▸ WHAT IS NEEDED: In exact form, set down only those lines of the material that run from its first line to the line with "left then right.", inclusive.

┌─ SUPPLIED DATA

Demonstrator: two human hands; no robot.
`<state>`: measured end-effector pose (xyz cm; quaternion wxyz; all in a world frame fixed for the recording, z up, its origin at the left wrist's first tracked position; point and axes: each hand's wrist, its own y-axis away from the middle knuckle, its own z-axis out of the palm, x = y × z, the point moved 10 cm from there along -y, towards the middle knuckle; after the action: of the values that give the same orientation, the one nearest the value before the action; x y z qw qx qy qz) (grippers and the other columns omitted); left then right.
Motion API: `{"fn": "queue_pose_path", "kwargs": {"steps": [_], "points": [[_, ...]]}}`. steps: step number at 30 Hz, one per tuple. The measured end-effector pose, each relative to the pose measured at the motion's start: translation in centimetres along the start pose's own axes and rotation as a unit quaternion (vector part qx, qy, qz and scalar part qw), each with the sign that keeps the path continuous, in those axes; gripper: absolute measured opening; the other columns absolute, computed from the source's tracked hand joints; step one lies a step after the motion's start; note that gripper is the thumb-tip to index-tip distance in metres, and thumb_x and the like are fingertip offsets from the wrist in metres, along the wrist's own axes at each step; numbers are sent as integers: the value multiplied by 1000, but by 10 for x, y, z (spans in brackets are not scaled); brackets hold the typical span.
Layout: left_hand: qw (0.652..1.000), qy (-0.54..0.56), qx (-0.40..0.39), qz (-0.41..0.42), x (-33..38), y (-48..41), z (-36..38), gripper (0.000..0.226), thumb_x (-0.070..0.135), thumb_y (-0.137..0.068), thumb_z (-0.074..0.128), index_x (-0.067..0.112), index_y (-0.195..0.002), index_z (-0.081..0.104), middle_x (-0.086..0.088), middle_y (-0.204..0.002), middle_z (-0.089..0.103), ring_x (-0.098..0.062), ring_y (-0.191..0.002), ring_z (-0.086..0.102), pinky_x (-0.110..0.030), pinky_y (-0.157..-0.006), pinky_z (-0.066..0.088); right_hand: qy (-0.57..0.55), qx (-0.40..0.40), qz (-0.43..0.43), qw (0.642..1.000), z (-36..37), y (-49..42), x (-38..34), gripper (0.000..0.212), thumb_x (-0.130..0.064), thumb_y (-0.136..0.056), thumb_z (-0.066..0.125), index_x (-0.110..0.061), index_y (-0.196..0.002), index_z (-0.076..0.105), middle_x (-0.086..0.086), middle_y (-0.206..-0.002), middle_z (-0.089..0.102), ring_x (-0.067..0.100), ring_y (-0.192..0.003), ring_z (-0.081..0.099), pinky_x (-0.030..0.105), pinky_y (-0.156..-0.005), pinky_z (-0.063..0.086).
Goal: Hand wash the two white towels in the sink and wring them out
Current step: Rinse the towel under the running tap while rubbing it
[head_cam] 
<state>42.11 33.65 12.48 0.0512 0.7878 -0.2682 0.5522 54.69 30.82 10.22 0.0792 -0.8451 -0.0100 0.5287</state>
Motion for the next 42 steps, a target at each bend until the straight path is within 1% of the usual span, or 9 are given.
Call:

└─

▸ FINISHED EXERCISE:
Demonstrator: two human hands; no robot.
`<state>`: measured end-effector pose (xyz cm; quaternion wxyz; all in a world frame fixed for the recording, z up, its origin at the left wrist's first tracked position; point and axes: each hand's wrist, its own y-axis away from the middle knuckle, its own z-axis out of the palm, x = y × z, the point moved 10 cm from there along -y, towards the middle knuckle; after the action: of the values that give the same orientation, the one nearest the value before the action; x y z qw qx qy qz) (grippers and the other columns omitted); left then right.

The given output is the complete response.